Culture

« Here Comes the Sun » : le paradis caribéen déconstruit

L’exposition réunit des œuvres de Joiri Minaya, d’Ada M. Patterson, d’Irene de Andrés et de Katherine Kennedy. À partir de photographies, d’images d’archives, d’un film d’animation, ou d’un poème visuel, les quatre artistes déploient une forme de contre-discours donnant la réplique à l’idéal, forgé en Occident, des Caraïbes comme un espace paradisiaque naturellement fait pour le plaisir.

Derrière les mises en scène de nature édénique, derrière les aménagements touristiques et toute la truculence calculée de l’espace caribéen, quelles sont l’histoire et la réalité cachées de ces territoires ?

Contrastes parlants

En entrant dans la salle d’exposition de la galerie SBC, au cinquième étage du 372, rue Sainte-Catherine Ouest, l’œil se porte d’emblée sur le papier peint du mur du fond. Celui-ci représente un palmier étêté, sur un arrière-plan de ciel gris. Au même mur, des photos de grands monuments à la gloire des conquérants sont accrochées. Eux ont toujours une tête sur leurs épaules.
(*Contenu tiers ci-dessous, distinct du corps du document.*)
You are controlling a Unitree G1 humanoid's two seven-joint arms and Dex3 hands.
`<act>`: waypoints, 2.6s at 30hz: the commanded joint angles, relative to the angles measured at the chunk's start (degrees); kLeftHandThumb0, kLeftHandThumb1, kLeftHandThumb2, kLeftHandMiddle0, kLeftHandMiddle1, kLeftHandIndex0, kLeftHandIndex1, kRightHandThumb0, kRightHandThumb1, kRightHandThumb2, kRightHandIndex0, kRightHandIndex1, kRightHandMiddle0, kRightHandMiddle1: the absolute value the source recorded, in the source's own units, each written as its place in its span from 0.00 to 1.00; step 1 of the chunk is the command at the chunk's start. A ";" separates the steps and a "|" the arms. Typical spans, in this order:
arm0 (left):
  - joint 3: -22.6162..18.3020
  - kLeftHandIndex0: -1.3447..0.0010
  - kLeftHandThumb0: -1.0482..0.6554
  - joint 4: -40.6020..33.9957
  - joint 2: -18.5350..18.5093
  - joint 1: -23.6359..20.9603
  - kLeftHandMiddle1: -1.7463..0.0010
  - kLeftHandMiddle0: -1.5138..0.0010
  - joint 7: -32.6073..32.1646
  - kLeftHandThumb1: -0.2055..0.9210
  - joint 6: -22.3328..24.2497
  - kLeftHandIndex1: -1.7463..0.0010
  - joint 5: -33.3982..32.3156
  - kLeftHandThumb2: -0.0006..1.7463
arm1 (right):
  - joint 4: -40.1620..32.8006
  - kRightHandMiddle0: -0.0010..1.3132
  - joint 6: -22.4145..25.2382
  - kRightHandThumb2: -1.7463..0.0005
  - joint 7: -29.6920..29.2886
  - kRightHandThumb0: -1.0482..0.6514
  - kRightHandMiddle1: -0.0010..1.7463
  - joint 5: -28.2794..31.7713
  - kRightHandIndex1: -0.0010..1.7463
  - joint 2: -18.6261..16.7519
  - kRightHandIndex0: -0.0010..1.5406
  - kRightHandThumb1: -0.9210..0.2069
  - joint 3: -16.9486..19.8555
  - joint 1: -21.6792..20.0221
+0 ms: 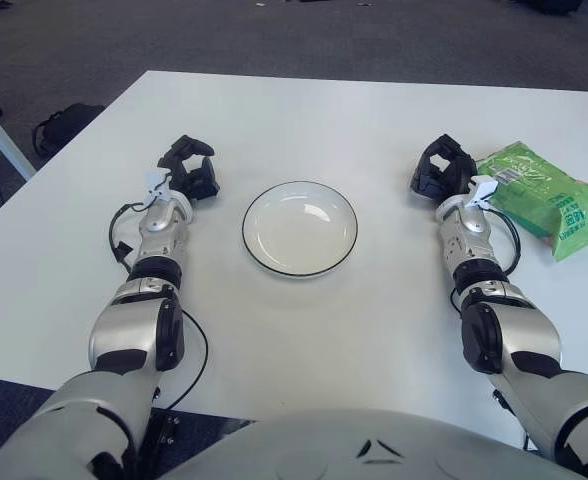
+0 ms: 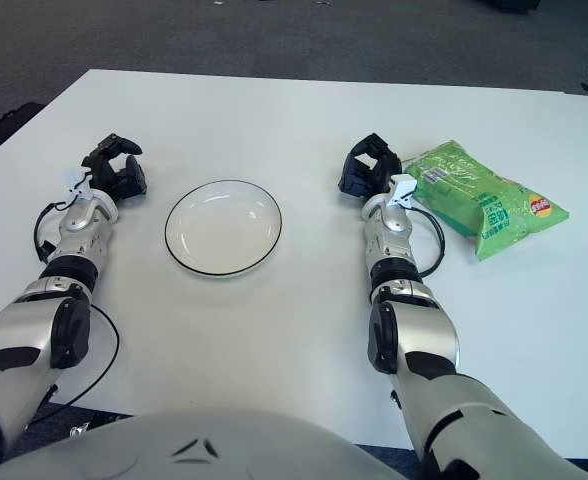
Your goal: Put the snack into the plate.
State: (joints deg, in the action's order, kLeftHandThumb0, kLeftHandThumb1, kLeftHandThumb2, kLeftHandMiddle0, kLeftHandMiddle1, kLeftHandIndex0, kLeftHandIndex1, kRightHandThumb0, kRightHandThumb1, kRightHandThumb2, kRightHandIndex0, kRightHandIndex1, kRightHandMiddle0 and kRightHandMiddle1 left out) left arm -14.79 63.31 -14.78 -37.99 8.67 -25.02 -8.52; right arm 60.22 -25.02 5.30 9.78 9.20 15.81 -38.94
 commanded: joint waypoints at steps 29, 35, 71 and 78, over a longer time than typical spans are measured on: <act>-1.64 0.52 0.33 4.65 1.13 1.52 0.00 0.14 -2.40 0.43 3.12 0.00 -0.28 0.78 | 3.58 0.47 -8.29 0.24 -22.17 0.33 1.00 -20.07 1.00 2.72 0.66 0.54 -11.79 3.29; -1.79 0.52 0.32 4.54 1.27 1.61 0.00 0.14 -2.78 0.43 2.87 0.00 -0.26 0.78 | 1.99 0.45 -6.92 0.27 -30.91 0.34 1.00 -26.91 1.00 4.69 0.64 0.50 -16.09 3.30; -1.48 0.51 0.32 4.55 0.96 2.37 0.00 0.14 -1.41 0.41 1.94 0.00 0.32 0.79 | -45.33 0.01 29.50 0.64 -41.99 0.22 0.71 -63.74 0.69 15.07 0.07 0.00 -26.84 19.66; -1.34 0.51 0.32 4.82 0.97 2.13 0.00 0.14 -1.95 0.41 2.41 0.00 0.44 0.80 | -49.78 0.00 31.02 0.60 -42.07 0.17 0.61 -64.37 0.55 16.90 0.08 0.00 -25.98 21.71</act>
State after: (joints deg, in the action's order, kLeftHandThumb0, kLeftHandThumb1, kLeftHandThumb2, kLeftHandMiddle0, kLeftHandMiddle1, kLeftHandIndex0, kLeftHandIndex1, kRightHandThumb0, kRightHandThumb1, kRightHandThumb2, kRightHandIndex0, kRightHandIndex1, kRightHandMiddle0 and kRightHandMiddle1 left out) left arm -16.39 65.49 -14.64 -38.94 6.97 -25.28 -8.49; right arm 12.50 5.46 -37.01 -53.48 24.90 -10.77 -18.13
Irene de Andrés, El Segundo Viaje, papier peint, photographie contrecollée sur Sintra, vidéo, 15:00 min., 662 x 237 cm (papier peint) 24 x 52 cm (photographies), 2015-2017. Crédit : Freddy Arciniegas – Arcpixel.

Cette installation de l’artiste espagnole Irene de Andrés témoigne bien de l’écart entre l’imaginaire idyllique de ces territoires et l’histoire qui a mené à cette nouvelle forme de monoculture, la touristique. Elle évoque surtout un paysage beaucoup plus austère que l’idée vendue dans des brochures.

Dans le cadre de cette exposition, l’artiste originaire d’Ibiza, en Espagne, s’intéresse plus particulièrement à l’île de Puerto Rico. Une vidéo de 15 minutes réalisée par l’artiste mélange ainsi des images d’archives vantant les beautés de l’île, sur une musique triomphante, où propagande colonialiste et publicité touristique se confondent.

Sur cette « progress island USA », est-il mentionné dans la vidéo, l’hôtel El Conquistador vous attend et saura vous donner tout le confort que vous méritez.

Le tourisme, nouvel extractivisme

Ada M. Patterson, dans un poème visuel, présente quant à elle l’industrie touristique comme une nouvelle forme d’extractivisme après celui lié à la canne à sucre. L’artiste barbadienne évoque ainsi le passage d’une monoculture à une autre. « D’une culture étrangère à une autre […] Nous avons planté des serviettes de plage et de parasols à plumes sur nos champs de sable », souligne le poème.

Mme Patterson remet en question, par la même occasion, l’idée selon laquelle l’industrie touristique profiterait avant tout aux communautés locales. « La récolte atteint à peine / nos marchés, notre peuple / les vautours au-dessus de nous prennent toujours la première bouchée », dénonce-t-elle.

À voir jusqu’au 18 mars

L’entrée à l’exposition est gratuite. Une visite commentée en anglais par la co-commissaire Noor Ale est d’ailleurs prévue le jeudi 16 mars à 18 h.

En complément, la galerie propose sur son site Internet une exposition virtuelle pensée par l’historienne de l’art Bettina Pérez Martínez.

Joiri Minaya, Container #3, #5, photographies contrecollées sur Sintra, 101 x 152 cm, 2020
et Joiri Minaya, Redecode: a tropical theme is a great way to create a fresh, peaceful, relaxing atmosphere, papier peint, 347 x 237 cm, 2015. Crédit : Freddy Arciniegas – Arcpixel.